World's Most Exciting Chemistry Movies
Michael Buckbee writes: "After Dan's page got too slashdotted to view, I ran a quick search on Google for more more fun Ferroliquid sites and stumbled into a collection of movies that I wish had been taken in my chemistry classes. Almost all of the experiment descriptions lean heavily on the phrase "EXTREME DANGER" and many contain other fun words like: "Explosion", "Toxic", "Detonation", and "Diazotization"."
Well You could have knocked me down with a feather.
Na Cl
Need a light, Salted
On the issue of controlling the solenoids, I would suggest you use logic gates run by a digital watch clock signal. Because most circuits allow you to set the time by sending the raw clock signal past the dividers (that slow it down) and straight into the counters. This has the effect of speeding up the clock and the digits change very fast.
(Remember when McGuyver was locked into a hazederous waste incinerator and the hot wast was about to pour into the chamber and the door had a time lock on it. He opened the back of the timer (not that it would have been accessible from the inside of the door) and shorted out the circuit (specific the divider circuit) and the timer started to run at like 1000 seconds per second. The door opened early and he an his female companions got out before the hazardous green sludge started to pore in. They also remembered to grab the folder containing the secret documents hidden behind a pipe to lure him inside the chamber). {rant}I am SOOOOOOO pissed that it was canceled. I learned so much clool stuff from that show.{/rant}
Take a look at this article, and search around for "half adders" and "full adders". Those are the kind of circuits you will be dealing with. Also, you could use a chain of flip-flops and capacitors attached to the coils to carry the signal down the length of the pipe.
I really like your idea and if you need additional advice or ideas, e-mail me. I'm not an expert on magnets or electronics, just a hobbiest I guess. :)
Tinfoil is a pretty poor choice for a projectile. Have you everpicked up a piece of tinfoil w/ a magnet? That's your problem.
Open an introductory physics text and look up the "motor principle". The projectile doesn't have to be magnetic - it has to be conducting.
Current flowing through a wire (or other conductor) in a magnetic field produces a force on the wire proportional to the magnetic field strength and the electric current, in a direction perpendicular to both.
That's why you can build a fountain with this effect in the first place (water certainly isn't magnetic).
The force is also proportional to the length of the wire, which gives interesting scaling effects but isn't direcly relevant.
Dude, F=BLI. There's no squaring at work here. You'll need 100's, if not K and M amps to do anything resembling a railgun.
:).
But, P=I^2R. Your Joule heating will be considerable. You'll need some good engineering so that your toy won't disintegrate itself.
And V=LdI/dT. You'll need city bus size capacitors and hydrogen thyratrons to switch massive currents quickly. For railguns we're talking mega-amps in 20 nanoseconds.

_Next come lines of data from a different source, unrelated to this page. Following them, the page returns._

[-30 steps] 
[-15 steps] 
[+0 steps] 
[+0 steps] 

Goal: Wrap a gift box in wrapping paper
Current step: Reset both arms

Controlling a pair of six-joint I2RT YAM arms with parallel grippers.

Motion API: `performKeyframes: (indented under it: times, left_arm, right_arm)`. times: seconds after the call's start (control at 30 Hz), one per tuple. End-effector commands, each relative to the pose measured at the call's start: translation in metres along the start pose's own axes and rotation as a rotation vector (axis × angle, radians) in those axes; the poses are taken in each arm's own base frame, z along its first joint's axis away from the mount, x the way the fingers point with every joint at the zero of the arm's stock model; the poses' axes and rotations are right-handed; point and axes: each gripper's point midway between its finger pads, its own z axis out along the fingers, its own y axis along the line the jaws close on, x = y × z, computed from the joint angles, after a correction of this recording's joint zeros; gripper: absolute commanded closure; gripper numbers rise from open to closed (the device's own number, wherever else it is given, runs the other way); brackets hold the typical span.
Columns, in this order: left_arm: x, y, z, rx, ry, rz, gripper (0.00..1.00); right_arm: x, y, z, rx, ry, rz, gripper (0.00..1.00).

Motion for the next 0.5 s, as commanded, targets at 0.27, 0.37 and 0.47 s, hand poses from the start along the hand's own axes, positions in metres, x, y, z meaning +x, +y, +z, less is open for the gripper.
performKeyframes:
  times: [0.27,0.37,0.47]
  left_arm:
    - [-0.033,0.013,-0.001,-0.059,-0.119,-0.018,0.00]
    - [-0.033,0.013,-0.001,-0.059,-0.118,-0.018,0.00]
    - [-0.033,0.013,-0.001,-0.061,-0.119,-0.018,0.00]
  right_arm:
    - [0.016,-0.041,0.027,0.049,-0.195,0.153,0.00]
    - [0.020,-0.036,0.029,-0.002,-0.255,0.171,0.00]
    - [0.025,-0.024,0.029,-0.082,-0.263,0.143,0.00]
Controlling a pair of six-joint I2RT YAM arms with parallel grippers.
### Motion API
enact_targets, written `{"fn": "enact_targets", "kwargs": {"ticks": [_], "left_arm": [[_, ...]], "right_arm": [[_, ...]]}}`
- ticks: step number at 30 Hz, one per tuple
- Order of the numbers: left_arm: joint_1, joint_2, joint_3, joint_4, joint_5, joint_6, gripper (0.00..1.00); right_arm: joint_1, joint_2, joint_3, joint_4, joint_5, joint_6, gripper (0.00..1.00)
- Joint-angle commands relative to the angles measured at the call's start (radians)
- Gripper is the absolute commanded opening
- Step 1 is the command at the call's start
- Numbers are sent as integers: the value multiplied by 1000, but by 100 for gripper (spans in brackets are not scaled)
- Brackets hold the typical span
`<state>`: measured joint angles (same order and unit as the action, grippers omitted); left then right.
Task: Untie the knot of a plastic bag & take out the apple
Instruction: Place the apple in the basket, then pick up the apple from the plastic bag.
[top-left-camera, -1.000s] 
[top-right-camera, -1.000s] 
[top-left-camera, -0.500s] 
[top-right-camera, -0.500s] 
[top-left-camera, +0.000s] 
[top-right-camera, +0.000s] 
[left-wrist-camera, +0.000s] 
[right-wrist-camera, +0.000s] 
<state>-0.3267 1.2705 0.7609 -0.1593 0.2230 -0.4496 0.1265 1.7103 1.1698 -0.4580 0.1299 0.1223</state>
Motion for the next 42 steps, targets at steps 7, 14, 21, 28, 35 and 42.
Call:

Depends on what you call a "railgun".
If you're trying to make a small water fountain, you can get away with a newton of force or less. You'd also be working in continuous mode, which means a capacitor bank isn't needed (just a DC or approximately DC power supply that can provide the needed current).
One-tesla magnets are easy to buy or build - about one tesla is the saturation point of most ferromagnetic materials, so a chunk of iron will turn a 0.01-T or 0.001-T solenoid into a 1T magnet in short order (depending on the permeability of garden-variety scrap iron).
Similarly, high-strength permanent magnets will be in the Tesla range (probably more like half a tesla, but still strong enough for our purposes).
At one tesla, for a force of 1N, and assuming a water tube 1 cm wide, a current of 100 amps is adequate. A step-down transformer, a bridge rectifier, and a wall plug, and you're there.
For a proof-of-concept tabletop railgun, you can similarly relax constraints. If I'm trying to fling, say, a 10g segment of copper plumbing pipe across a room, I don't need a capacitor bank - I need a marine battery. If I can fire the projectile at 10m/s, that gives me a good 5m or so before it hits the floor from tabletop height (10m if I fire it at an angle instead of level); more than enough for a party trick. At that low a speed, it's in the railgun for tens of milliseconds or longer - I don't need nanosecond discharge circuitry. My hypothetical 10g projectile would have a kinetic energy of about half a joule, which means that if my railgun is about a foot and a half long, I again need only 1N of force. A marine battery can supply the required 100 amps of current without any problems at all (in fact, I'd want to drop a resistor in series with it to make sure it doesn't supply much more than that when I short the railgun across it).
Preventing the slug from spot-welding itself to the rails is left as an exercise for the reader
In summary, while I'd need heftier electronics to build a military-grade weapon, tabletop railguns and similar motor-principle conversation pieces aren't that hard to build.
[Aside: I'd actually build a coilgun instead of a railgun if I wanted a military-grade weapon. Much, much easier to build at high power than an ultra-high-current railgun (it's just a series of high-power RF or IF coils repelling the slug with induced currents). Even here, millisecond-level timing is perfectly adequate.]